Arthur Hayes’ Zcash-Strategie: Selbstverwahrung statt Börsenriskio
Auch Arthur Hayes verstärkt den Trend zu Zcash. Er erklärte auf X, dass ZEC mittlerweile zur zweitgrößten Position seines Investmentfonds Maelstrom gehört. Zudem forderte er Anleger dazu auf, Zcash von zentralisierten Börsen abzuziehen und in Self-Custody-Wallets zu sichern.
Due to the rapid ascent in price, $ZEC is now the 2nd largest *LIQUID* holding in @MaelstromFund portfolio behind $BTC.
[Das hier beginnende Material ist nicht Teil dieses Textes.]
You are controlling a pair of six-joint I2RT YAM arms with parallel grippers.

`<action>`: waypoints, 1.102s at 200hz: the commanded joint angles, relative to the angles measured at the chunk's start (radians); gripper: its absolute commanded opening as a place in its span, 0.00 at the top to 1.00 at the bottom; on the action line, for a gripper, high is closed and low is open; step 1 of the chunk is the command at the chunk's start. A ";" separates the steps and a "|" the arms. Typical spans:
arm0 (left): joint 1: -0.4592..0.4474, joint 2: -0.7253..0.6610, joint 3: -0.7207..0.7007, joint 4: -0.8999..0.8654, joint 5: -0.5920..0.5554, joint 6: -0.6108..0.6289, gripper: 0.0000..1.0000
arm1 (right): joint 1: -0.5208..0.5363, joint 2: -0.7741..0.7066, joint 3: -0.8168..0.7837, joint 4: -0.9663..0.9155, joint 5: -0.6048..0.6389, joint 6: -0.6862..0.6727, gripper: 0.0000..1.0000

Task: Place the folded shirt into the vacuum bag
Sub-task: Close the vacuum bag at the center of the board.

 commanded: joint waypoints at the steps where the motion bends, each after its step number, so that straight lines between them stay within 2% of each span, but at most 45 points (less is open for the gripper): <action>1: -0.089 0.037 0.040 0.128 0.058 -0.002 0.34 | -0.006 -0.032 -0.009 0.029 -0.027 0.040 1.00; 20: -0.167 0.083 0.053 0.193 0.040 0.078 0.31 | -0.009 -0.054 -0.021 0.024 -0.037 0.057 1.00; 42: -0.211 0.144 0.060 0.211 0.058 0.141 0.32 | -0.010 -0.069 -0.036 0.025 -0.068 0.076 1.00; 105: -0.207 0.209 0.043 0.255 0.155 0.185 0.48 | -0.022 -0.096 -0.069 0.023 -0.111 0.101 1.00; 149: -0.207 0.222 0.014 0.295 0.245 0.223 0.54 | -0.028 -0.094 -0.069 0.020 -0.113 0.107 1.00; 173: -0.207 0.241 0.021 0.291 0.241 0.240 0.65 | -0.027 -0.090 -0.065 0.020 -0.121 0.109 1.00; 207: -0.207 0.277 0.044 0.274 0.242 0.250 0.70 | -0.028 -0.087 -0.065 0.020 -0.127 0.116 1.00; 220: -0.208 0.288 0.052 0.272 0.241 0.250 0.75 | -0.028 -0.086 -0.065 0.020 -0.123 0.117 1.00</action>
— Arthur Hayes (@CryptoHayes) November 7, 2025
If you hold $ZEC on a CEX, withdraw it to a self-custodial wallet and shield it.
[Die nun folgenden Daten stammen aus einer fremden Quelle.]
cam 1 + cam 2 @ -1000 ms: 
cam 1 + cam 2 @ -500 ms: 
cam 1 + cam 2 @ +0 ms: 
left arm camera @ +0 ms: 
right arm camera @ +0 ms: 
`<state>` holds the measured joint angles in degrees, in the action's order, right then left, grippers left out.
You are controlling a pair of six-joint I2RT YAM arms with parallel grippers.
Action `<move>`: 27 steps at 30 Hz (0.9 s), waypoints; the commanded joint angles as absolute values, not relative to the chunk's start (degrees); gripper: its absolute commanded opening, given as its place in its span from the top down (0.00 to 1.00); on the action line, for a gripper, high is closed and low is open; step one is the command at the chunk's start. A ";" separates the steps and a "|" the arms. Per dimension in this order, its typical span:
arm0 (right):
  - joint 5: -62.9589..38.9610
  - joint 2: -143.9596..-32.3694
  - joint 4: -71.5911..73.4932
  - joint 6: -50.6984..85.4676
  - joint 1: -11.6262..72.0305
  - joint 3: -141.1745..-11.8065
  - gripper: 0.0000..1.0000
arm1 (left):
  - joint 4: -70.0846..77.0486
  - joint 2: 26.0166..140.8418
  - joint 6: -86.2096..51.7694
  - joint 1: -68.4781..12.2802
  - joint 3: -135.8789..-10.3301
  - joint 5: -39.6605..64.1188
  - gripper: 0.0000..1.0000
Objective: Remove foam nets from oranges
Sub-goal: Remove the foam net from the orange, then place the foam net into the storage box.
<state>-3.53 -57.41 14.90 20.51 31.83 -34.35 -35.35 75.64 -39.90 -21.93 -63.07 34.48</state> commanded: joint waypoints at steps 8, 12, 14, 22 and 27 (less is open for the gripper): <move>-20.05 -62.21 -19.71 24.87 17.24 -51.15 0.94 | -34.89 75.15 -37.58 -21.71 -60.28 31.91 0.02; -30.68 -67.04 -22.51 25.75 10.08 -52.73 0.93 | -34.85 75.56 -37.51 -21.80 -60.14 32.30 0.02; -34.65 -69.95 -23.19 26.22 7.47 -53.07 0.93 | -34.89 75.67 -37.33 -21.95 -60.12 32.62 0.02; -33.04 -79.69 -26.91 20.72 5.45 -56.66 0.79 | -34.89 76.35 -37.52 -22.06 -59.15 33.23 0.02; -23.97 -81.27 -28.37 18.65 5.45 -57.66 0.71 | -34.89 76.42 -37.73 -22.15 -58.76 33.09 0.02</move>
— Arthur Hayes (@CryptoHayes) November 12, 2025
Seine Argumentation: Nur wer die Coins selbst hält, schützt sich vor möglichen Eingriffen, Liquiditätsengpässen oder regulatorischen Einschränkungen. Hayes’ klare Positionierung sorgt dafür, dass Zcash nicht nur von institutioneller Seite, sondern auch im Retail-Bereich zusätzliche Aufmerksamkeit erhält.
Bitcoin abhängig von der Liquidität – Zcash profitiert vom Privacy-Trend
Sollte die US-Regierung im Fall eines Aktienmarktrückgangs neue Dollar-Liquidität bereitstellen, könnte Bitcoin laut Hayes bis zum Jahresende in Richtung 250.000 US-Dollar steigen. Zur gleichen Zeit wächst das Interesse an Privacy-Coins, die in einem zunehmend digitalisierten Umfeld neue Funktionen übernehmen könnten.
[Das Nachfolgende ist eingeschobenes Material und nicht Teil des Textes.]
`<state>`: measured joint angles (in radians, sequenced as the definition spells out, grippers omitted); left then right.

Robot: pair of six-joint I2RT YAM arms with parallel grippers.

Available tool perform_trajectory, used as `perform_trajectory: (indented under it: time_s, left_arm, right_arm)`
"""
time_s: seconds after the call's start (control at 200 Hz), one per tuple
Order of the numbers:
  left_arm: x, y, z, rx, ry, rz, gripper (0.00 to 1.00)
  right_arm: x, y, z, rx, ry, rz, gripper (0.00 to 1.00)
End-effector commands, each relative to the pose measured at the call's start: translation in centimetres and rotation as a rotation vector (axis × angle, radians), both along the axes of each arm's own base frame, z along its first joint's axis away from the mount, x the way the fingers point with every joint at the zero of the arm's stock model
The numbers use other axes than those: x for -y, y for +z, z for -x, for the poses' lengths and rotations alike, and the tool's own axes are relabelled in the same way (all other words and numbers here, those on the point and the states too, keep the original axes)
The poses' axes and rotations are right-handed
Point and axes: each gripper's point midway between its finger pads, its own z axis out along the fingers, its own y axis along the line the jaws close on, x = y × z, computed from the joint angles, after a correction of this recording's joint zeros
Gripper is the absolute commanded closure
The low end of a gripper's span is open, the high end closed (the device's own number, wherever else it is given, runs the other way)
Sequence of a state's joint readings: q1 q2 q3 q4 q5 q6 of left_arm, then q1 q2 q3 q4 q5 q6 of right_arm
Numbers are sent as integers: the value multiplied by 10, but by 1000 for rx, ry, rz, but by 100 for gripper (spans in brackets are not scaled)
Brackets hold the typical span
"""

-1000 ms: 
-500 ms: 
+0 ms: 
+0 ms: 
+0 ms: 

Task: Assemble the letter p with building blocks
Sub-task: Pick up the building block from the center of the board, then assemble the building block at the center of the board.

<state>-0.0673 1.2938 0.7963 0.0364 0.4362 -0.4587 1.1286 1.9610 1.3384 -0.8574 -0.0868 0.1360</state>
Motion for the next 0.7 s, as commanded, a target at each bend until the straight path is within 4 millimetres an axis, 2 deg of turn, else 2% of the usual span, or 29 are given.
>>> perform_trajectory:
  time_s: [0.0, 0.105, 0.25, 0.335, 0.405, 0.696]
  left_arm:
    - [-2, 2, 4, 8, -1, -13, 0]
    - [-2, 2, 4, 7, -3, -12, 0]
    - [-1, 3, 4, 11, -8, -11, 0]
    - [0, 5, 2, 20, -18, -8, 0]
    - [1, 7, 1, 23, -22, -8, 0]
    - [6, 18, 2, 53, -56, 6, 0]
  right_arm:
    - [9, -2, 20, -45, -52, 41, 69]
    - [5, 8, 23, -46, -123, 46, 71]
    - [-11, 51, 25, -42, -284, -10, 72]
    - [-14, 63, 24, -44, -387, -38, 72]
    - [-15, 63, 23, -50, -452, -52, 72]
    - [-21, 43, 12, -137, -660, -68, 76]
Ob sich die Kapitalströme langfristig verschieben, bleibt offen. Doch die Entwicklung der vergangenen Wochen zeigt: Bitcoin und Zcash stehen nicht im Wettbewerb, sondern bedienen unterschiedliche Narrative – das eine makroökonomisch, das andere gesellschaftlich-technologisch. Beide Trends könnten 2025 und 2026 zu den wichtigsten Themen im Kryptomarkt werden.